3 - L’importance de la normalité sociale

Le critère du travail

D’après notre tableau, la thématique du travail ne regroupe que 40 occurrences. Toutefois, les critères s’y rapportant se réduisent au minimum : soit une personne travaillait, soit elle ne travaillait pas ou peu – fêtant alors avec assiduité la « saint lundi » voire la « saint mardi ». Considérée sous cet angle, la question du travail révèle toute son importance en étant au cœur de quasiment toutes les enquêtes. Cela est peu étonnant puisque dans la société française d’alors, l’individu n’existait réellement que dans la mesure où il était capable de travailler. Ce fonctionnalisme encouragé par le pouvoir était également partagé par la population pour laquelle ne pas être attaché à un travail régulier, flotter entre deux activités, pouvait être assimilé à une déviance – nous y reviendrons.

Le voisinage était attentif aux professions. Six femmes seulement avouèrent ne pas en avoir. Prostituées, femmes entretenues ? Peu importait, quand une femme (seule ou non) ne travaillait pas, son voisinage se chargeait de la surveiller. Il recherchait ses moyens d’existence : recevait-elle le secours délivré aux indigents ou bénéficiait-elle de la prodigalité d’un homme marié ? Le voisinage voulait savoir et la plupart du temps savait assez vite. Quant à celles, nombreuses, déclarant une profession, elles déroulaient la liste habituelle des métiers typiquement féminins depuis les travaux d’aiguille et d’entretien du linge jusqu’aux occupations gravitant autour de la Fabrique. On sait ce qu’il faut penser des déclarations professionnelles féminines du XIXe siècle mettant en jeu des activités à faible qualification et la plupart du temps interchangeables. Notre étude sur les prostituées lyonnaises révèle qu’elles déclaraient des professions totalement anonymes leur permettant de se fondre dans la masse. Une fille se disait couturière ? La belle affaire ! Rien ne nous informe sur le fait qu’elle exerçait ou non cette activité, ni même si elle en avait fait l’apprentissage.
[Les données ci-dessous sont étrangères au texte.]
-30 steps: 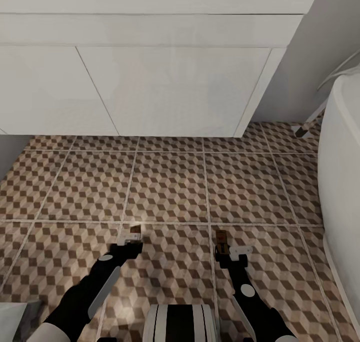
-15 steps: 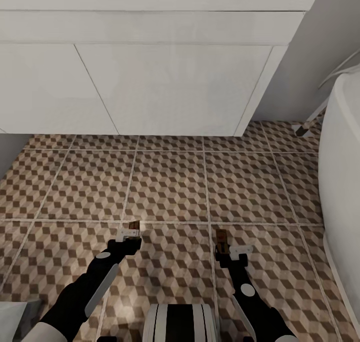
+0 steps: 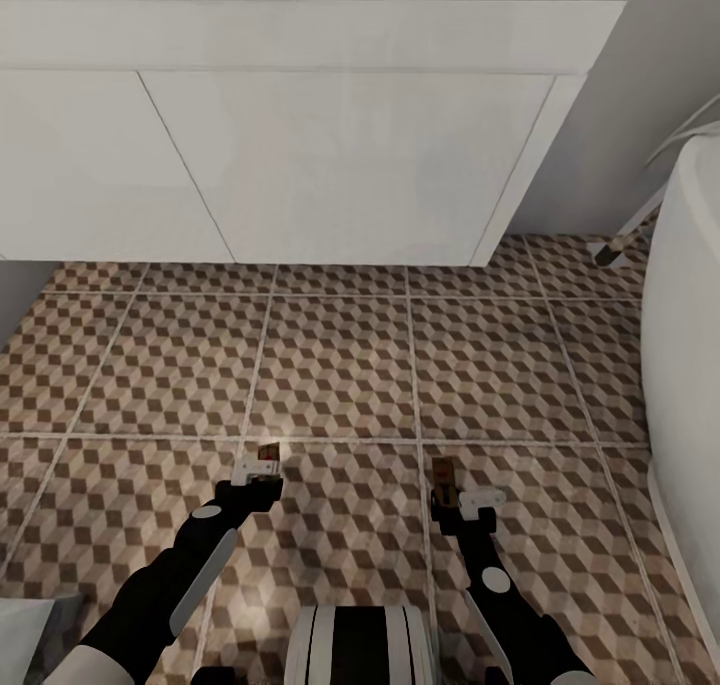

Malgré tout, déclarer une profession restait vite insuffisant pour l’immeuble si une voisine ne travaillait pas effectivement. D’après les enquêtes, seize filles avaient une activité salariée à plein temps et douze travaillaient par intermittence. ‘«’ ‘ Elle travaillait assiduement et ne rentrait jamais après 9h ½ où 10h du soir. […] une tailleuse rue Grolée n° 26 où elle travaille depuis plus d’un mois […] n’a eu que des éloges à faire sur son travail […] [sic]’ ‘ 1201 ’ ‘ ’» ; ‘«’ ‘ Cette demoiselle [qui ne travaille pas] à des habitudes de se coucher très tard, c’est-à-dire 11h minuit et se lève à 9, 10 et 11h du matin’ ‘ 1202 ’ ‘ ’». Ces deux commentaires introduisent un deuxième niveau du regard social sur l’activité professionnelle : être bien considérée par son entourage nécessitait l’exercice appliqué et exact d’un emploi rémunéré. Le voisinage devait voir chacune partir tous les matins et revenir le soir, il devait sentir le poids de la fatigue dans les attitudes de toutes. La voisine devait être si harassée qu’elle se retrouvait incapable de ressortir de chez elle avant le lendemain matin. Ne pas travailler était pire encore peut-être que ne pas avoir de profession, car cela revenait à passer pour une fainéante. Le travail par intermittence qui n’aurait pas été motivé par un sous-emploi chronique était aussi déconsidéré aux yeux des autres qui n’avaient alors de cesse de se demander à propos de la dilettante : « que fait-elle de son temps ? ». Dès qu’elle ne travaillait plus, la fille seule était soupçonnée de s’adonner à la prostitution. Marie Guichard n’aurait pas travaillé plus de 40 ou 50 jours de son état de tailleuse ; alors quand des voisins la croisèrent sur la place du Change tard le soir accostant des individus, il ne leur en fallut pas plus 1203 .

Tout n’était cependant pas si simple. Le regard porté par le voisinage sur les femmes était embué du seul fait que, davantage que les hommes, elles travaillaient à domicile ; les horaires du labeur étaient donc plus difficilement contrôlables. D’autres moyens étaient alors à la disposition des observateurs, tel le montant des revenus. Ceux-ci paraissaient-ils suffisants ? Il est vrai qu’entre 50 centimes et 2 francs par jour, les disparités pouvaient être décisives et avoir des conséquences désastreuses.

Notes
1201.

AML, 1122 WP 01, Enquête Pierrette Perrin, 16/09/1869.

1202.

AML, 985 WP 19, Enquête Catherine Phélippon n° 2, 02/10/1866.

1203.

AML, 1122 WP 01, Enquête Marie Guichard, 17/07/1868.